Lyushkov rumbled again. Jones might have been wrong but he got a sense that Yacob wasn’t translating every single phrase.
“The colonel would like you to know that it has come to the attention of the armed fist of the revolution that you, or people close to you, have been heard spreading false rumours, that Colonel Zakovsky died by bullet, not in a tragic car accident. In this regard, Colonel Lyushkov asks you to come with him to answer a small number of questions. He hopes that this will not be an inconvenience for you.”
“Where would this conversation take place?” asked Jones.
Without waiting for Yacob, Lyushkov replied, “Lubyanka, konechno” – The Lubyanka, of course.
Jones left Winnie’s party escorted by Klachov, Lintz, Lyushkov and Yacob. As they passed the floor concierge, she took up a pen and hastily ruled a line through his name in her book.
Outside the Red Star, the street was carpeted with a fresh fall of snow. Lintz drove the ZIS, Jones sandwiched between Lyushkov and Yacob. The car was warm – the engine had been kept running – and its leather soft, Moscow at night surreally beautiful.

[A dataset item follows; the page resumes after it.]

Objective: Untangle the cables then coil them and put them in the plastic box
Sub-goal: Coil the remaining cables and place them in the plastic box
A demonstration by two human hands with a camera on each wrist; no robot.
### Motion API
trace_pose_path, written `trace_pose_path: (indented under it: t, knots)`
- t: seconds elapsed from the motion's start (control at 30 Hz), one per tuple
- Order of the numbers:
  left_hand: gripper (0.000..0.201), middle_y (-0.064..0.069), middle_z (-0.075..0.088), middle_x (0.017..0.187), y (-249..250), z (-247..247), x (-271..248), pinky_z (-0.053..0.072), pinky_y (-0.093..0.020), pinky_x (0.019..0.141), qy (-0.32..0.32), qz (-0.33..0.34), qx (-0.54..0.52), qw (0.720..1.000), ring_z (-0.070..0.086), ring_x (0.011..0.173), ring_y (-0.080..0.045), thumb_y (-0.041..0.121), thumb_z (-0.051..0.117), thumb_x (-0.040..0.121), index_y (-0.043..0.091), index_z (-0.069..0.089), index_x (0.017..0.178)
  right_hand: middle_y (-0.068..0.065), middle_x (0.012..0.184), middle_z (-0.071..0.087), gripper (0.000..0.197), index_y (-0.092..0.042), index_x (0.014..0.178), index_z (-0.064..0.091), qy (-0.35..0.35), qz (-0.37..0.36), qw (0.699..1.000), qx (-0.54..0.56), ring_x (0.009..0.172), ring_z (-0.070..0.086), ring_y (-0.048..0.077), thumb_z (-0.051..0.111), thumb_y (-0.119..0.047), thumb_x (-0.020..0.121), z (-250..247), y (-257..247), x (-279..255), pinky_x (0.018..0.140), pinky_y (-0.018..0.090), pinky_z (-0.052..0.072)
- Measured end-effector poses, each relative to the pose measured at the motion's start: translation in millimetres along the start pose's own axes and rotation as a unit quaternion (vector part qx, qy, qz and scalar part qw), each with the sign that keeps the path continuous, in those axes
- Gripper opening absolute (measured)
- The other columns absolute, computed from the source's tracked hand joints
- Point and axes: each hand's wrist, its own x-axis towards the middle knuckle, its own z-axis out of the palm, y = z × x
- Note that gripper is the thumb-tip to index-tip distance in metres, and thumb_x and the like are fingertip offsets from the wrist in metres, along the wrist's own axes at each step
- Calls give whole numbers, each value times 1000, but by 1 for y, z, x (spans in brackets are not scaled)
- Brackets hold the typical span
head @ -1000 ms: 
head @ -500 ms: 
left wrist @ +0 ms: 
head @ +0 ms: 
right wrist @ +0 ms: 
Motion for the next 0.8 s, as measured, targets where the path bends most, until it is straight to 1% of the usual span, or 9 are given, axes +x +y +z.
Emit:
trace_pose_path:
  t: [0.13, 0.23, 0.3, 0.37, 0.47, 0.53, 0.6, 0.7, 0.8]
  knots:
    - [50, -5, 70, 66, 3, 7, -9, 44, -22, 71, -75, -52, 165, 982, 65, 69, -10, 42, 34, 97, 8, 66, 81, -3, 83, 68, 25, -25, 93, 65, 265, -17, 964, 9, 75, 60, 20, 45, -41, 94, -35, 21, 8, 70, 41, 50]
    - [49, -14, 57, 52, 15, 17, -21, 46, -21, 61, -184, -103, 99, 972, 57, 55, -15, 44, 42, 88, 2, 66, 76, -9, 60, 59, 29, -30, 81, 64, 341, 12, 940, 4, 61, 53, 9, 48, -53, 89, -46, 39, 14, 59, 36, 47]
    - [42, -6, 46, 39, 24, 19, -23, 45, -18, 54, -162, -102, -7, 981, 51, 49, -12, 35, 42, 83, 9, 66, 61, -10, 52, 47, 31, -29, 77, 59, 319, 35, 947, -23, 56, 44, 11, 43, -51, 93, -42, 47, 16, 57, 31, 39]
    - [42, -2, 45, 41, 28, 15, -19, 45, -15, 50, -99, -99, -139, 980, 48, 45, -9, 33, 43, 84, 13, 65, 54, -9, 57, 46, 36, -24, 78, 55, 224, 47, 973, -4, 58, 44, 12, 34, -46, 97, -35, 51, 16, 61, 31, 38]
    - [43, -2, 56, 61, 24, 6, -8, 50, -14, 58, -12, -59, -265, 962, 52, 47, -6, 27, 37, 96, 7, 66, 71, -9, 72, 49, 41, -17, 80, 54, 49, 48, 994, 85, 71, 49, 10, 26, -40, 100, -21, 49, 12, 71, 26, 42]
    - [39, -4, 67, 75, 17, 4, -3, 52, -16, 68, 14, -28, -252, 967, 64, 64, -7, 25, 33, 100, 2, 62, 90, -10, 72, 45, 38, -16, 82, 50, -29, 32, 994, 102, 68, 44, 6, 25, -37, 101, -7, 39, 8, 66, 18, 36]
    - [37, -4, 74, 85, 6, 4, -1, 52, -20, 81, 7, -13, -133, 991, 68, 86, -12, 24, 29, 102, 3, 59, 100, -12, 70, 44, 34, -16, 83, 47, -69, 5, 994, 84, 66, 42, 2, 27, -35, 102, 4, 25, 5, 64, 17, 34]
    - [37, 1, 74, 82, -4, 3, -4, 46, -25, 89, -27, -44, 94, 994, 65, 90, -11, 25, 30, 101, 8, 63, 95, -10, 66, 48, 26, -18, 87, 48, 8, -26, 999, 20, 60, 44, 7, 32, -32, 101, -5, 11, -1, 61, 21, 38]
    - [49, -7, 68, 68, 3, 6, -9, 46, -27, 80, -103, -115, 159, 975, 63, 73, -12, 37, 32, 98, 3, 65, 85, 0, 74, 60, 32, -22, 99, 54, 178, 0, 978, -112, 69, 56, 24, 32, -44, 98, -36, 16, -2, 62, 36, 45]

Jones said, “Please may I telephone the British embassy, to let them know I have been detained?”
Silence.
“It’s cold for this time of year, no?”
Nothing.
“Someone shot Colonel Zakovsky. You’ve got to ask, who did his removal benefit?”
Jones turned, theatrically, to gaze at Lyushkov. The latter ignored him. Nothing more was said.

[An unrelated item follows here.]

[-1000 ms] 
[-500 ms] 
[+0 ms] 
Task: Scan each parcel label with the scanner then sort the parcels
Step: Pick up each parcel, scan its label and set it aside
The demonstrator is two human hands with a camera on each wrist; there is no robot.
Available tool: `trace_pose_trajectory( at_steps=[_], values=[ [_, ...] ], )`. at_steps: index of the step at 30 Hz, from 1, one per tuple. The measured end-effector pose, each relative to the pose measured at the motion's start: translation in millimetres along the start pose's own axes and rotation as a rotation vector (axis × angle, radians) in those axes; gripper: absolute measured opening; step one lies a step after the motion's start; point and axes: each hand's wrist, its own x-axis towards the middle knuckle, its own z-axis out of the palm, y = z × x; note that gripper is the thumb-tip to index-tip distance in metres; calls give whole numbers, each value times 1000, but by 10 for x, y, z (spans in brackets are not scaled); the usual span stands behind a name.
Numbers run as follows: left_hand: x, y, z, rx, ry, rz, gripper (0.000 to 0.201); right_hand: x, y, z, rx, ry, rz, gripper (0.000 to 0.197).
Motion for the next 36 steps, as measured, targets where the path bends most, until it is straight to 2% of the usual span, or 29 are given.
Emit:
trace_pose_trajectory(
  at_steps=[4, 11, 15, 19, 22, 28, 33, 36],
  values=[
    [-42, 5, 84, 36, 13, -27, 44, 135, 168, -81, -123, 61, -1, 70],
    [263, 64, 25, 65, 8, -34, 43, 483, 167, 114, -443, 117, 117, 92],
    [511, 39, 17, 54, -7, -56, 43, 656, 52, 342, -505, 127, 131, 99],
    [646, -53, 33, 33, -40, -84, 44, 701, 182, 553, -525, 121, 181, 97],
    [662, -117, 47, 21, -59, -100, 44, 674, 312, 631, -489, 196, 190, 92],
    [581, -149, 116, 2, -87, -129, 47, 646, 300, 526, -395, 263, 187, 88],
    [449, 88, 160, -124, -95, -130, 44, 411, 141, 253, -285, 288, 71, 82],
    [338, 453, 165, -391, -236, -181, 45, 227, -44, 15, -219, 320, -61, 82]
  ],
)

At the back of the Lubyanka, GPU guards opened steel doors and the ZIS came to a stop by a concrete ramp. Lyushkov snapped a few words out and Yacob said, “The Colonel will see you when his work permits.” Then Lintz and Klachov led Jones into the building.
To the left was a long line of prisoners, queuing so that their personal effects could be logged, then taken. To the right was a service lift. The three of them turned to the right and entered the lift. Beneath them, the floor was stained with splotches of brown, dried blood. Lintz pressed the button for the fourth floor.
They weren’t taking him to the basement. Things could be worse.
Soon, Jones was shown into a small room with white-washed walls, bare apart from a single chair. The room, decorated with photographs of Lenin and Stalin, had a high ceiling and was well lit by three overhead lamps. The window may have overlooked the main square out front but its glass was frosted, whether by design or by snow Jones could not be sure.
Inside, Lintz and Klachov waited until Jones had sat down and then left, closing and locking the door behind him. Shortly after, Klachov returned with a cup of black tea. Then he closed and locked the door again.